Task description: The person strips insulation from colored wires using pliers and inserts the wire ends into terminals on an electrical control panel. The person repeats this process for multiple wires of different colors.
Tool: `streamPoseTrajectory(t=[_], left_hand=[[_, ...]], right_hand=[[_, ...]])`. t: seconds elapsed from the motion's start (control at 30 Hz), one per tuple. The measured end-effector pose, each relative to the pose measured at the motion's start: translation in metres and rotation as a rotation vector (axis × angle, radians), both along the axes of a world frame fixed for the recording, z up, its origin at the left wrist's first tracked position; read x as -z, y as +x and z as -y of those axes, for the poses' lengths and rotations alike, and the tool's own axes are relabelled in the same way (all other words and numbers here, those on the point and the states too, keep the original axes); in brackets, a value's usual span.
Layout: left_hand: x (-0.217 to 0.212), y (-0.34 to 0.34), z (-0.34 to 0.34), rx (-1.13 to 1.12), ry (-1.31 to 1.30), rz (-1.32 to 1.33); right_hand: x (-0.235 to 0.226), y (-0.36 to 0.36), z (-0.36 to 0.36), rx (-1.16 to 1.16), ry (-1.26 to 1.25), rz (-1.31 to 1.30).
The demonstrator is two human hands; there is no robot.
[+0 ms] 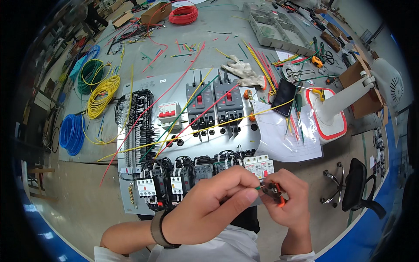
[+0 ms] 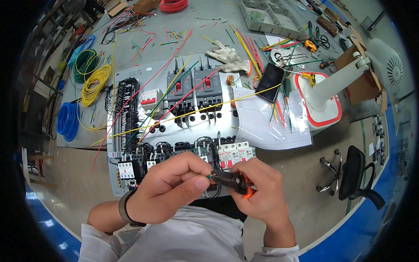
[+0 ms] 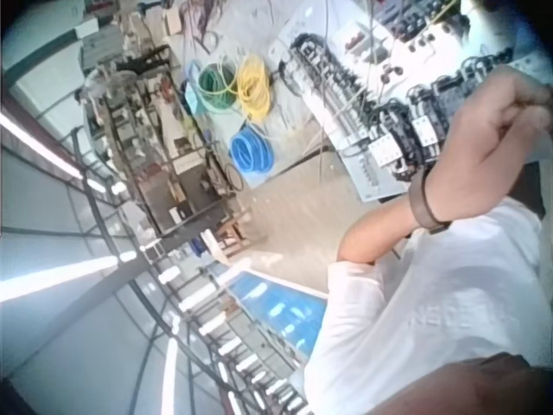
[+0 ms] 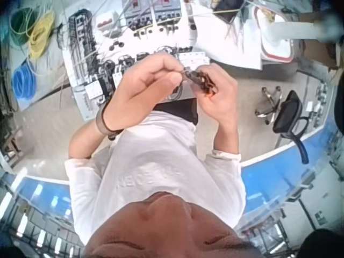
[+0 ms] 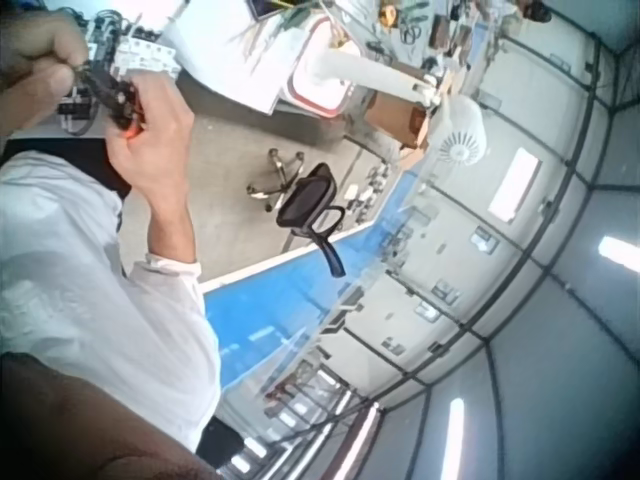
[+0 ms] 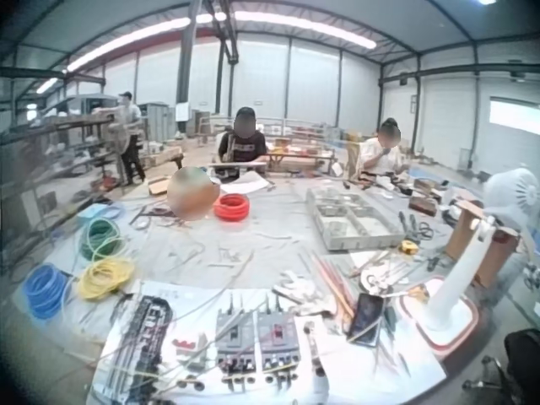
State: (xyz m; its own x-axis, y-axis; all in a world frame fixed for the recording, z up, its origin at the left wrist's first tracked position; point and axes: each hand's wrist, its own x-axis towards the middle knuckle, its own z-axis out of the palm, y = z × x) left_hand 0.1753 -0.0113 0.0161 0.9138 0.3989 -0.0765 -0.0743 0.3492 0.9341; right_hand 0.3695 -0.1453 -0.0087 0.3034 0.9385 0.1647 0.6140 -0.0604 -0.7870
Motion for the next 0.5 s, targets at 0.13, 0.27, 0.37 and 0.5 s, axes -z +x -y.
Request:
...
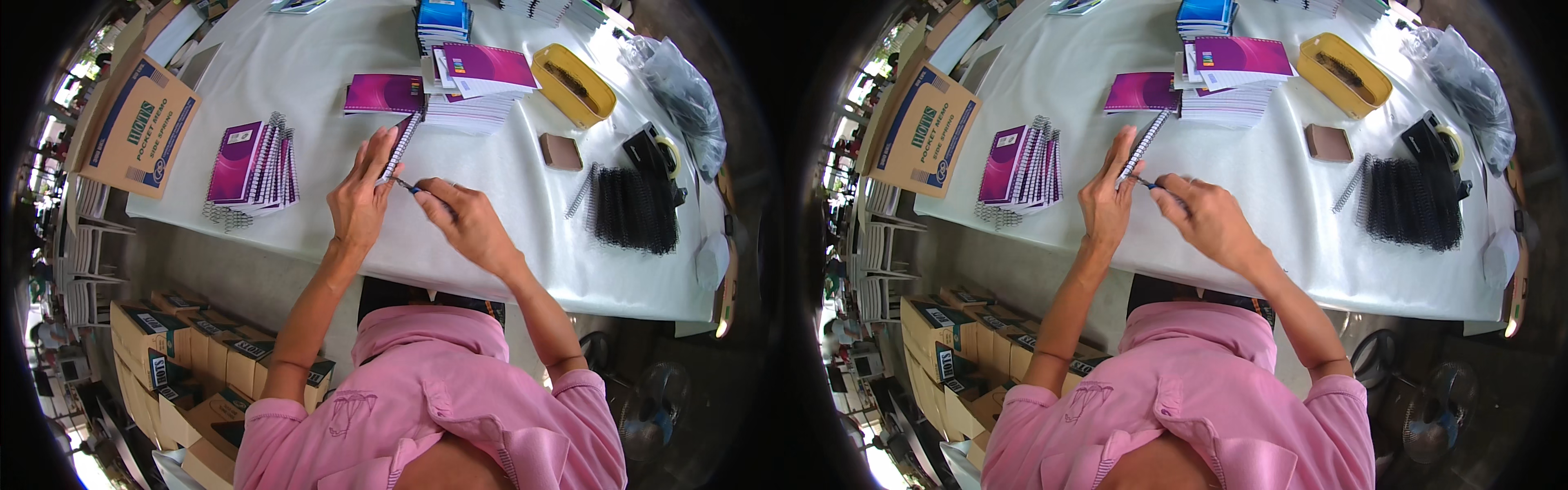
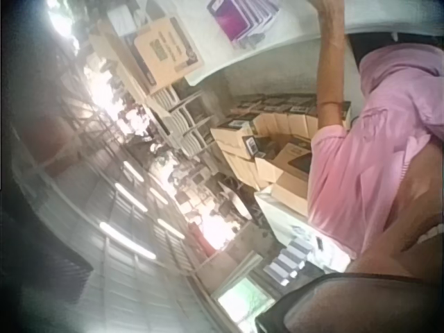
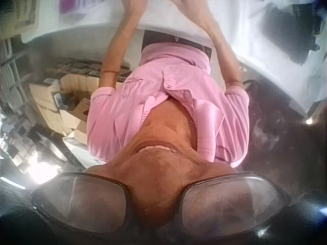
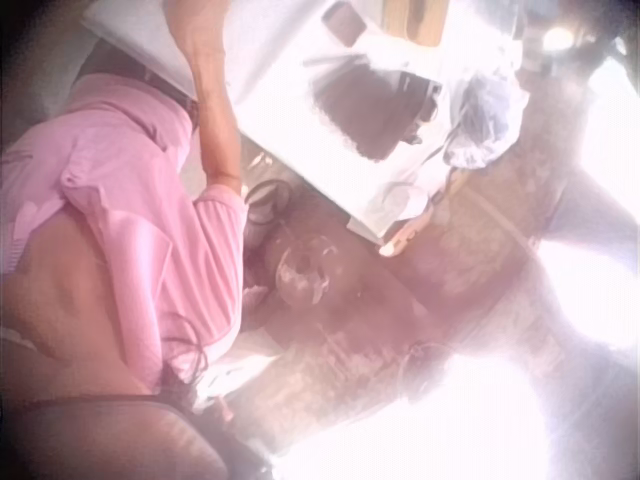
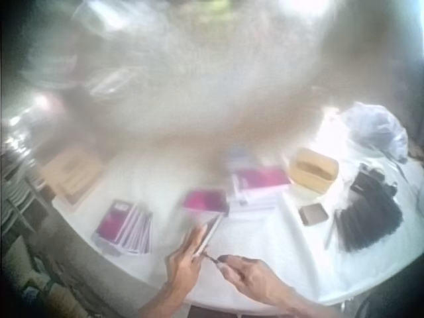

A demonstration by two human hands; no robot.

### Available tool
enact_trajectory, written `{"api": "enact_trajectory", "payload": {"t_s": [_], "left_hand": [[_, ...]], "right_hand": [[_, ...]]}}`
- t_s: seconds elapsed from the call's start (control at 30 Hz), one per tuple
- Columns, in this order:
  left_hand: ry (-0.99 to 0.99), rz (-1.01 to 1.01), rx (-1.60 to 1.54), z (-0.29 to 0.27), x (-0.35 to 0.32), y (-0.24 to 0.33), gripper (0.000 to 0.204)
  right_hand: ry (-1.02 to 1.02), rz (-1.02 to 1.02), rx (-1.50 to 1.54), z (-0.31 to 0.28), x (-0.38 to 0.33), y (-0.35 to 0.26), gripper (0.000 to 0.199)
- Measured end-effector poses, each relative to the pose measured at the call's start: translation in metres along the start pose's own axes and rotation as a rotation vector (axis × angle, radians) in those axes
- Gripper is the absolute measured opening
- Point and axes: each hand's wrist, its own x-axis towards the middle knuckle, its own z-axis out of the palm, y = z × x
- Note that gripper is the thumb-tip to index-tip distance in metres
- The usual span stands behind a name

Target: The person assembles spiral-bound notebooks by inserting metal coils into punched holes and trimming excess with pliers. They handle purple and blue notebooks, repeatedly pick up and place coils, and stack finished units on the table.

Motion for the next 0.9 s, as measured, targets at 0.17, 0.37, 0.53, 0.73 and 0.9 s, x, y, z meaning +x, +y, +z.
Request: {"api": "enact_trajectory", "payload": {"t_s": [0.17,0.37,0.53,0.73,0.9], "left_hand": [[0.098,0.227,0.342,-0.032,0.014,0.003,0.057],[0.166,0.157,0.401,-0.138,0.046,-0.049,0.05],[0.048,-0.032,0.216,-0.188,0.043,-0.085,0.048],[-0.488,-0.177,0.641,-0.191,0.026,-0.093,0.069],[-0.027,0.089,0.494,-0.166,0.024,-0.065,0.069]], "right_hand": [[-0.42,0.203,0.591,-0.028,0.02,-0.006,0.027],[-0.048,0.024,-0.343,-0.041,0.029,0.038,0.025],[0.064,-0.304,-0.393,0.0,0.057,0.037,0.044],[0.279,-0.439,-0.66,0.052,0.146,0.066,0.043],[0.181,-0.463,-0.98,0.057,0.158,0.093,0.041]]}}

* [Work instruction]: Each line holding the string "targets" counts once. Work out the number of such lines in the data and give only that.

* [Answer]: 2